Studies were designed (a) to determine whether somatostatin is releasted into the circulation after meals in sufficient amounts to regulate gastric or pancreatic islet function in humans and (b) to investigate the possible role of somatostatin in the pathogenesis of duodenal ulcer disease. Mean plasma somatostatin-like immunoreactivity (SLI) increased from 6.2 ± 1.5 pg/ml to a peak level of 13.8 ± 1.3 pg/ml in eight healthy subjects after a 1,440-cal steak meal (P < 0.005). When somatostatin-14 was infused intravenously, basal and food-stimulated gastric acid secretion and also basal and food-simulated plasma insulin and glucagon concentrations were reduced significantly at mean plasma SLI concentrations within the range seen after a meal. Thus, the amount of somatostatin reaching the systemic circulation after a steak meal was sufficient to inhibit gastric acid secretion and islet cell function. On the other hand, basal and food-stimulated plasma gastrin concentrations were reduced by intravenous somatostatin only at plasma SLI concentrations that were several-fold greater than post-prandial SLI concentrations, Although duodenal ulcer patients had significantly higher basal, food-stimulated, and peak pentagastrin-stimulated gastric acid secretion rates than healthy controls, duodenal ulcer patients and controls had nearly identical basal and food-stimulated SLI concentrations.

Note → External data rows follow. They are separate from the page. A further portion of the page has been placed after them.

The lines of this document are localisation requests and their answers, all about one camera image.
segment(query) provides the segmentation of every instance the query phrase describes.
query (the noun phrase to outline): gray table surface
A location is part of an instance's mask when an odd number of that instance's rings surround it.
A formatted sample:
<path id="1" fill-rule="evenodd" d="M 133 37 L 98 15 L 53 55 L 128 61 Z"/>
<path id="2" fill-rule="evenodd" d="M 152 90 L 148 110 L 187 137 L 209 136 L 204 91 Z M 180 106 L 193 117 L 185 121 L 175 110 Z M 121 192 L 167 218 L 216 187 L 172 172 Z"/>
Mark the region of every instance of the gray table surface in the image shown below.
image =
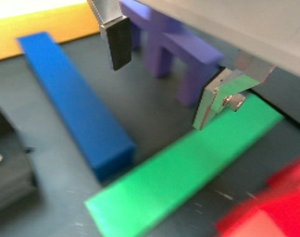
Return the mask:
<path id="1" fill-rule="evenodd" d="M 227 54 L 231 66 L 236 49 L 209 40 Z M 187 66 L 177 60 L 173 73 L 157 80 L 144 68 L 143 51 L 133 54 L 133 62 L 122 70 L 109 69 L 100 35 L 62 47 L 138 144 L 138 164 L 192 130 L 195 109 L 176 100 Z M 0 211 L 0 237 L 101 236 L 84 201 L 102 186 L 22 56 L 0 61 L 0 107 L 26 146 L 36 147 L 30 161 L 40 181 L 40 191 Z M 213 236 L 219 217 L 299 156 L 300 129 L 284 119 L 148 236 Z"/>

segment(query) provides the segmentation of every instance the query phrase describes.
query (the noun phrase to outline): wooden block
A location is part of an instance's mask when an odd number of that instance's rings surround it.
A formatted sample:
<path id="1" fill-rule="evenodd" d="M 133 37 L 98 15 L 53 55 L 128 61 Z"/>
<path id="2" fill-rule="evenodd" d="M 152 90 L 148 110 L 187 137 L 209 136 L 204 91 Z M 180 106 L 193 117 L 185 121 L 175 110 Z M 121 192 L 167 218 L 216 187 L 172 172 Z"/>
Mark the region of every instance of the wooden block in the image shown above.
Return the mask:
<path id="1" fill-rule="evenodd" d="M 48 31 L 57 42 L 68 42 L 100 32 L 90 6 L 77 4 L 0 19 L 0 59 L 24 53 L 17 38 Z"/>

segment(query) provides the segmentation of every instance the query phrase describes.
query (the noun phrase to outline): blue block
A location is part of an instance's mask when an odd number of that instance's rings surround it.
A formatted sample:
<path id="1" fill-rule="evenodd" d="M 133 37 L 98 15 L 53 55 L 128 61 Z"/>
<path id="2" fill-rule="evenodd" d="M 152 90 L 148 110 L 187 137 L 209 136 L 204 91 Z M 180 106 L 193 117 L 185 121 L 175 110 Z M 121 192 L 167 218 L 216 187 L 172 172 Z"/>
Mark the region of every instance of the blue block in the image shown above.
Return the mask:
<path id="1" fill-rule="evenodd" d="M 26 58 L 100 181 L 133 163 L 136 144 L 46 32 L 20 38 Z"/>

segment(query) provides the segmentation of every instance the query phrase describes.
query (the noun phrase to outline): rectangular block
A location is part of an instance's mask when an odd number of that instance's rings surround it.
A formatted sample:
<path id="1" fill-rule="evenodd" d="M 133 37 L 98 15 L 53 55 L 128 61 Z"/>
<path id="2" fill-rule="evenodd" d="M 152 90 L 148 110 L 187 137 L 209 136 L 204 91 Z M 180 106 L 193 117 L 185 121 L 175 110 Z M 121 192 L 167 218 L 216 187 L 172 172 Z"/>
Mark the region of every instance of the rectangular block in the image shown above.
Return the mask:
<path id="1" fill-rule="evenodd" d="M 136 144 L 46 32 L 20 38 L 40 82 L 104 181 L 133 162 Z"/>
<path id="2" fill-rule="evenodd" d="M 240 112 L 224 112 L 86 202 L 104 236 L 141 236 L 208 184 L 283 116 L 251 95 Z"/>

Moreover, food-stimulated gastric acid secretion and gastrin release were inhibited by intravenous somatostatin to the same extent in ulcer patients and controls. These studies suggest that duodenal ulcer patients release normal amounts of somatostatin into the circulation and that target cells controlling acid secretion and gastrin release are normally sensitive to somatostatin in these patients.